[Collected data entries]
=======
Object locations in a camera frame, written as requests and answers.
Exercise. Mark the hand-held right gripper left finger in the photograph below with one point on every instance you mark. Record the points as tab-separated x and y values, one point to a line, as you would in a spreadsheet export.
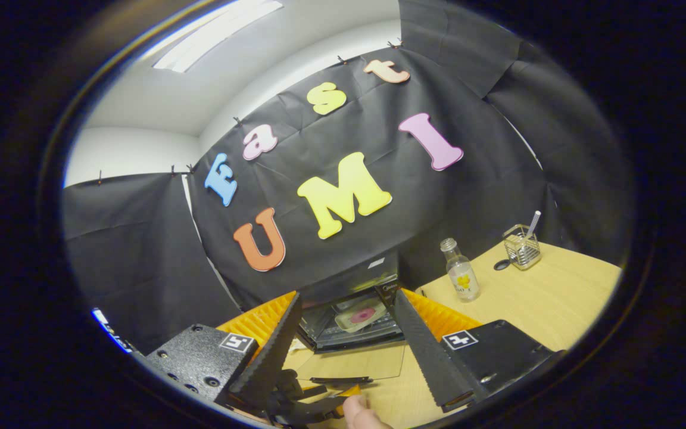
268	357

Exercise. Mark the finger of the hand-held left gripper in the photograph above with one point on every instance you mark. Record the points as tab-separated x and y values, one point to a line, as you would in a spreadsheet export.
295	384
319	408

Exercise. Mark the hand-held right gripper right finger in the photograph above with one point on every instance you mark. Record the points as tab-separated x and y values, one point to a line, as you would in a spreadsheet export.
432	357

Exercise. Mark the white square food plate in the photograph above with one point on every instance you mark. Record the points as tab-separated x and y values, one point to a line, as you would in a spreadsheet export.
345	322

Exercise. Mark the pink round food slice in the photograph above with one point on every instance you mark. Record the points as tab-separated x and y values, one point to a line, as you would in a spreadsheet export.
364	315

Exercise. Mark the black electric oven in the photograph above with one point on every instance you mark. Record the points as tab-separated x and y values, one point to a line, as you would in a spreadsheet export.
349	280

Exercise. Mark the small clear glass bottle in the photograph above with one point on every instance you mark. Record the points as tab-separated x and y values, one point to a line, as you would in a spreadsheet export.
462	277

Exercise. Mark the small black disc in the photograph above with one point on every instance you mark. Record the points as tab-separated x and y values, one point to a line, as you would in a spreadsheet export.
502	264

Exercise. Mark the black backdrop cloth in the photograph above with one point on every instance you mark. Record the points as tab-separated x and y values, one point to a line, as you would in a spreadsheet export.
450	202

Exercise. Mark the white pen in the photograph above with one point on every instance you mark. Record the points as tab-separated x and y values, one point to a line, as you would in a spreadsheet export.
533	223

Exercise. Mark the long ceiling light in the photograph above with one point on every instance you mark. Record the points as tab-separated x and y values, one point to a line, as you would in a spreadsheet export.
212	36

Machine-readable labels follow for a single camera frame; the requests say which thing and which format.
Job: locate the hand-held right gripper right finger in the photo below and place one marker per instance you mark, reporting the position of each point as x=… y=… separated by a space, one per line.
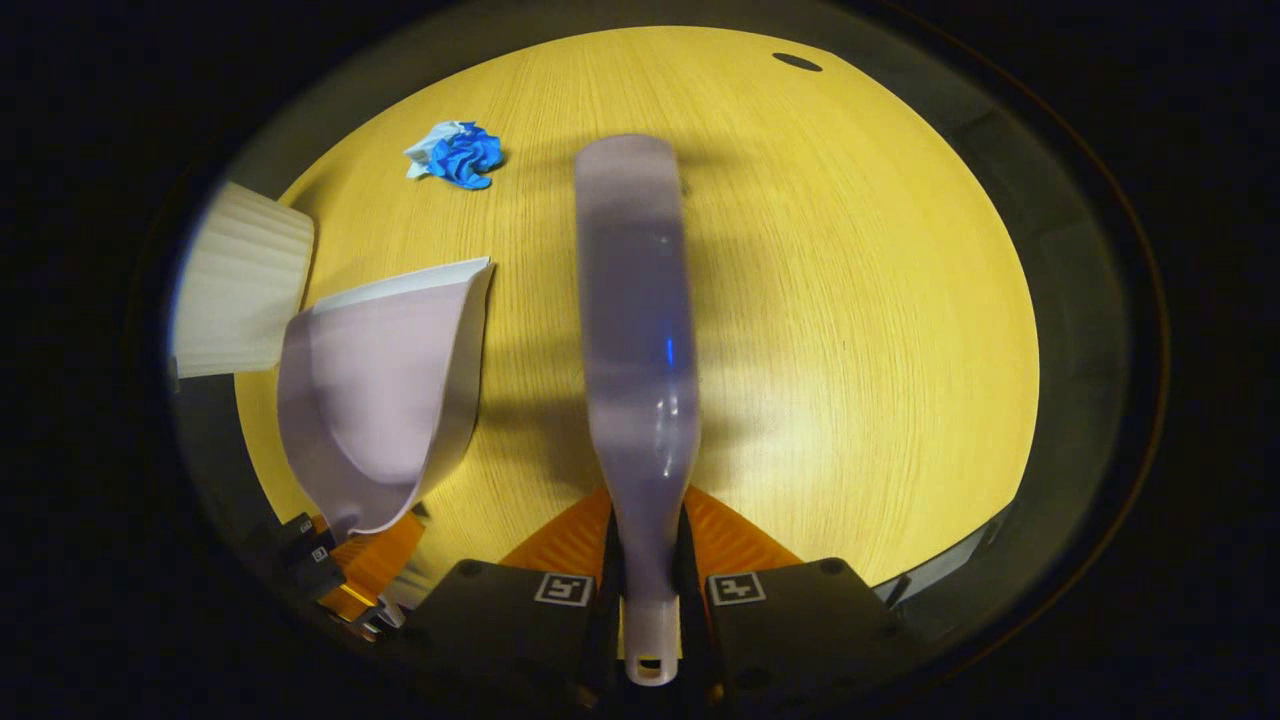
x=800 y=625

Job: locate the blue paper trash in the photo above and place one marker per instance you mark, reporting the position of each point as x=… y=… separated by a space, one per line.
x=460 y=155

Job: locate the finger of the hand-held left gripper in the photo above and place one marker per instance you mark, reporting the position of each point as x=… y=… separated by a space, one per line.
x=375 y=560
x=300 y=530

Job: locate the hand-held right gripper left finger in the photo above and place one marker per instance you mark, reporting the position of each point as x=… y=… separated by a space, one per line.
x=500 y=620

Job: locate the small pink broom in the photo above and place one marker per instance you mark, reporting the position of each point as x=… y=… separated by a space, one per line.
x=635 y=350

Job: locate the pink dustpan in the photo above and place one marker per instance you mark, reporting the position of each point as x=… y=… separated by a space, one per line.
x=380 y=390

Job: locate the white garbage bin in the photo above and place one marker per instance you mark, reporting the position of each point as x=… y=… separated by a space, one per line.
x=245 y=290
=======
- _TASK PROMPT_: The full text of the data above, exact and without pictures, is what to return.

- _YOUR SOLUTION_:
Object locations in a camera frame, written as requests and answers.
Exercise. Mark the hand-held right gripper left finger in the photograph below with one point on every instance you mark. Record the points as tab-separated x and y values, one point to a line, as you would in a spreadsheet export.
268	357

Exercise. Mark the finger of the hand-held left gripper in the photograph above with one point on every instance you mark. Record the points as tab-separated x and y values, one point to a line, as you would in a spreadsheet export.
295	384
319	408

Exercise. Mark the hand-held right gripper right finger in the photograph above with one point on every instance you mark. Record the points as tab-separated x and y values, one point to a line, as you would in a spreadsheet export.
432	357

Exercise. Mark the white square food plate in the photograph above with one point on every instance you mark. Record the points as tab-separated x and y values, one point to a line, as you would in a spreadsheet export.
345	322

Exercise. Mark the pink round food slice in the photograph above with one point on every instance you mark. Record the points as tab-separated x and y values, one point to a line, as you would in a spreadsheet export.
364	315

Exercise. Mark the black electric oven in the photograph above with one point on every instance you mark. Record the points as tab-separated x and y values, one point to a line, as you would in a spreadsheet export.
349	280

Exercise. Mark the small clear glass bottle in the photograph above with one point on every instance you mark. Record the points as tab-separated x and y values, one point to a line, as you would in a spreadsheet export.
462	277

Exercise. Mark the small black disc in the photograph above with one point on every instance you mark. Record the points as tab-separated x and y values, one point to a line, as you would in a spreadsheet export.
502	264

Exercise. Mark the black backdrop cloth in the photograph above with one point on every instance you mark. Record the points as tab-separated x and y values, one point to a line, as you would in a spreadsheet export.
450	202

Exercise. Mark the white pen in the photograph above with one point on every instance you mark. Record the points as tab-separated x and y values, one point to a line, as you would in a spreadsheet export.
533	223

Exercise. Mark the long ceiling light in the photograph above with one point on every instance you mark. Record the points as tab-separated x and y values, one point to a line, as you would in a spreadsheet export.
212	36

Machine-readable labels follow for a single camera frame; the requests say which thing and which format.
Job: locate the hand-held right gripper right finger in the photo below and place one marker per instance you mark, reporting the position of each point as x=… y=… separated by a space, one per line.
x=800 y=625

Job: locate the blue paper trash in the photo above and place one marker per instance you mark, reporting the position of each point as x=… y=… separated by a space, one per line.
x=460 y=155

Job: locate the finger of the hand-held left gripper in the photo above and place one marker per instance you mark, reporting the position of each point as x=… y=… separated by a space, one per line.
x=375 y=560
x=300 y=530

Job: locate the hand-held right gripper left finger in the photo above and place one marker per instance you mark, reporting the position of each point as x=… y=… separated by a space, one per line.
x=500 y=620

Job: locate the small pink broom in the photo above and place one marker per instance you mark, reporting the position of each point as x=… y=… separated by a space, one per line.
x=635 y=350

Job: locate the pink dustpan in the photo above and place one marker per instance you mark, reporting the position of each point as x=… y=… separated by a space, one per line.
x=380 y=390

Job: locate the white garbage bin in the photo above and place one marker per instance you mark, reporting the position of each point as x=… y=… separated by a space, one per line.
x=245 y=290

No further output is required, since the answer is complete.